The Hottest August Review

Life during late stage capitalism is fraught with anxiety and hypocrisy. No one quite knows what the future holds for us, but if the present is any indication, it doesn’t seem promising – unless things start to change very quickly. Global warming, gentrification and a vanishing middle class, among other woes, all lead up to a sense that we’re headed toward a kind of post-apocalyptic Dickensian society.

This is the worldview that powers documentarian Brett Story’s The Hottest August, her follow-up to 2016’s excellent The Prison in Twelve Landscapes. Like her previous film, The Hottest August sets out to create a sociological portrait. In The Prison in Twelve Landscapes, it was the lives of people impacted by mass incarceration and the prison industrial complex. Here, it’s life at the end of capitalism. Story spent August 2017 interviewing everyday people from across New York’s five boroughs, asking them about their current fears and their thoughts about the future. The result is a collage of personalities, backgrounds and anxieties, ranging from natural disasters to economic collapse to fear about just making it through the day.

Story’s subjects include Hurricane Sandy victims still waiting to get their lives back, well-to-do economists, families on welfare, high school students and millennials in their mid-twenties. She goes to a Black Lives Matter rally, to Wall Street and to a neighborhood Zumba class. In each, Story works to include an atmosphere of warmth and humor, even as the film’s overall attitude of anxiety – bolstered by an intense, droning soundtrack – continues to ramp up from scene to scene.
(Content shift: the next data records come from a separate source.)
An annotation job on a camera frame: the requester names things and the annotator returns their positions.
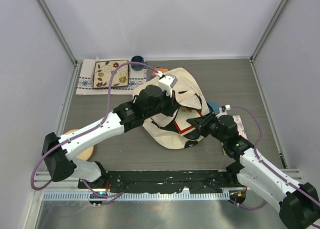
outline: round wooden board
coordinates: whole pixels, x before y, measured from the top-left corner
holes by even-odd
[[[78,131],[78,129],[69,130],[65,134],[74,133],[76,131]],[[88,149],[84,150],[79,155],[77,155],[76,158],[88,161],[93,153],[94,153],[94,146],[90,146]]]

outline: blue mug
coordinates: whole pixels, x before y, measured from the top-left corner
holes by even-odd
[[[131,62],[146,64],[145,59],[140,55],[135,55],[134,57],[132,57]],[[135,64],[131,64],[131,67],[135,71],[141,71],[143,68],[145,68],[143,65],[135,65]]]

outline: black bracket
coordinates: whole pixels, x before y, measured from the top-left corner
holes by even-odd
[[[300,189],[319,201],[317,190],[310,183],[300,184]],[[287,192],[280,202],[279,216],[289,229],[305,229],[320,218],[320,208],[298,190]]]
[[[181,193],[185,187],[191,194],[221,193],[221,188],[243,187],[236,177],[218,170],[108,171],[112,193]],[[79,182],[78,188],[86,186]],[[106,189],[106,185],[94,188]]]
[[[45,136],[42,156],[51,148],[59,144],[59,137],[52,132]],[[45,165],[49,171],[53,182],[60,182],[70,177],[77,167],[73,161],[69,161],[66,157],[66,152],[61,147],[51,152],[45,159]]]
[[[121,119],[120,124],[124,126],[124,132],[142,126],[146,119],[157,114],[173,116],[174,112],[180,107],[173,96],[169,97],[165,91],[155,85],[148,85],[134,99],[120,104],[113,109]]]

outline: floral embroidered cloth
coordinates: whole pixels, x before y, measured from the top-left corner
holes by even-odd
[[[98,62],[104,62],[104,64],[106,64],[107,61],[129,61],[129,59],[125,58],[125,59],[100,59],[98,60]],[[76,87],[76,95],[106,95],[108,94],[108,83],[105,85],[105,87],[103,86],[97,86],[97,88],[94,88],[94,77],[95,77],[95,73],[99,74],[99,73],[104,73],[102,71],[100,72],[96,72],[95,70],[95,66],[96,66],[96,60],[94,59],[84,59],[82,66],[81,66],[81,72],[80,72],[80,76],[78,78],[78,83],[77,83],[77,87]],[[129,67],[129,75],[128,75],[128,80],[123,82],[124,79],[121,79],[121,81],[123,83],[127,83],[127,86],[121,86],[121,87],[112,87],[111,89],[111,94],[114,95],[132,95],[133,90],[139,86],[142,85],[144,83],[147,82],[147,69],[143,69],[140,71],[136,71],[133,70],[131,68],[131,66]]]
[[[128,60],[97,61],[94,66],[93,88],[108,88],[111,76],[115,69]],[[127,87],[129,82],[129,65],[119,68],[112,80],[112,87]]]

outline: gray table surface
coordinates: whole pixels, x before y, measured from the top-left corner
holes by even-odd
[[[248,59],[148,61],[154,67],[185,68],[200,86],[207,101],[250,109],[263,129],[260,152],[276,167],[283,168],[270,128],[258,86]],[[74,95],[64,131],[80,129],[105,115],[106,95]],[[131,95],[111,95],[110,108],[131,100]],[[229,114],[240,115],[248,139],[259,137],[258,128],[246,112],[239,109]],[[223,155],[221,144],[213,137],[198,145],[170,150],[159,145],[143,128],[109,138],[95,146],[90,161],[99,161],[106,170],[207,170],[225,169],[233,162]]]

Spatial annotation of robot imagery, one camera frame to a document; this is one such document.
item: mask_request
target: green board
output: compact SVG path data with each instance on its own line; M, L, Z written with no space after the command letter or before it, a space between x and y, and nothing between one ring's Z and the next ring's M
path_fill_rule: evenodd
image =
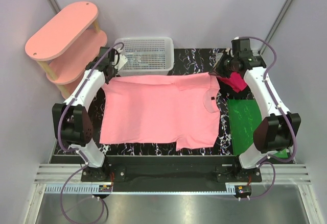
M245 152L253 143L253 132L261 123L261 113L255 100L228 100L231 141L234 155ZM286 150L275 154L287 158Z

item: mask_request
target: white wall
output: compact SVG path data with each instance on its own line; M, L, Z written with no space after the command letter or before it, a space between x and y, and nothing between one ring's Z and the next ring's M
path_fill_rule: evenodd
M308 167L327 221L327 0L295 0L271 44L278 61L270 76L302 118L296 158Z
M265 38L285 0L57 0L94 2L108 43L169 36L176 48L230 46L236 36Z
M20 223L40 162L54 143L51 108L60 92L25 54L54 13L46 0L0 0L0 222Z

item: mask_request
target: marble-patterned surface
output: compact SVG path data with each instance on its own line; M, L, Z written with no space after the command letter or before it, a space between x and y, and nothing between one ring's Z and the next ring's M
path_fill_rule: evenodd
M208 72L213 67L216 54L223 49L175 49L174 68L169 75L186 75L200 72ZM217 128L218 137L213 147L200 149L182 149L176 151L176 143L156 144L156 143L125 143L114 145L100 145L101 123L105 106L105 94L102 89L89 108L89 115L94 127L94 141L106 155L230 155L233 154L227 100L228 99L253 99L251 92L246 89L243 92L232 95L229 86L220 82L220 92L216 101L220 109L220 123ZM54 155L65 155L57 144Z

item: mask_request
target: white plastic basket
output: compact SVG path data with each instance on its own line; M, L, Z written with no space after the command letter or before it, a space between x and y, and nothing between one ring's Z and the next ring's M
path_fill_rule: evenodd
M122 54L127 58L127 63L118 72L120 76L167 75L174 67L171 38L121 38L117 42L125 44Z

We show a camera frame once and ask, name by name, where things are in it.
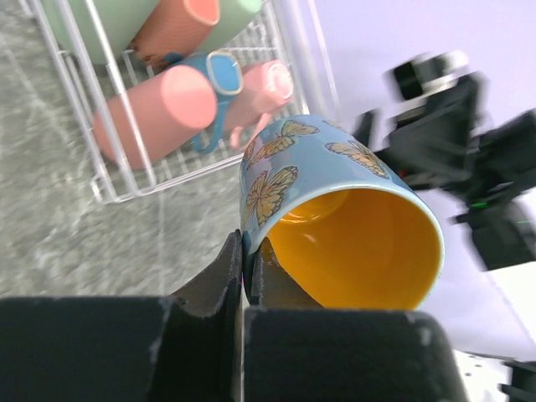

There’s also a fair amount of criticism here. The Hottest August’s stance on our current societal condition can probably best be summed up in two pairs of scenes. In the first, Story shoots a roaring twenties-themed picnic, where attendees of all ages swing dance in pearls and flapper gowns, and dine on Whole Foods. Story switches abruptly to a montage of people in housing court, fighting eviction, while the jazz music from the previous sequence plays over them. In another, the leader of a Black Lives Matter rally yells at white people to wake up and pay attention, followed quickly by a single exterior shot of a suited man in an office building, absentmindedly looking down at them, as an American flag flaps from the window just below him.

The meaning is clear: we’re living in an era of contradictions, where some folks struggle to keep their home, while others get to live it up and play up the aesthetics of a time period that was similarly defined by inequality and teetering on the brink of collapse. Those fighting for change yell for action, while the people who actually hold the power remain not just unwilling to risk their own safety, but uninterested in even thinking about it.

Some of these explorations likely came from a personal place. Story, a Canadian now living in Brooklyn, is herself a gentrifier, a point that comes up when she speaks with two long-time New York residents in a bar. When she mentions where she lives, the men immediately start talking about how much it’s changed, and how many undesirable people used to live there, though, of course, they aren’t racists. The perspective of racism and willful ignorance shows itself again in Story’s conversation with Staten Island residents, who seem like genial, hard-working people, until the subject of institutional racism or illegal immigration comes up.

It’s an intriguing series of portraits. But The Hottest August seems to lack the structure that made Story’s previous work such a standout. Rather than organizing itself into distinct sections, with a clear series of perspectives and points presented, The Hottest August meanders somewhat aimlessly, not unlike a person wandering the city in late summer. It doesn’t seem to have anything specific to say, other than the growing sense that things are pretty bad right now.

Perhaps the problem of The Hottest August is that it doesn’t offer anything other than that statement. There is no counterpoint, no context as to what brought this sense about for Story, or really what she’s hoping to find. The observational elements of The Hottest August are as excellent as anything this extremely promising filmmaker has done, but it’s to an uncertain end. You don’t have to look to hard to point out what’s scary and wrong about the world right now. It’s a greater challenge, but a far worthier one, to look around for solutions.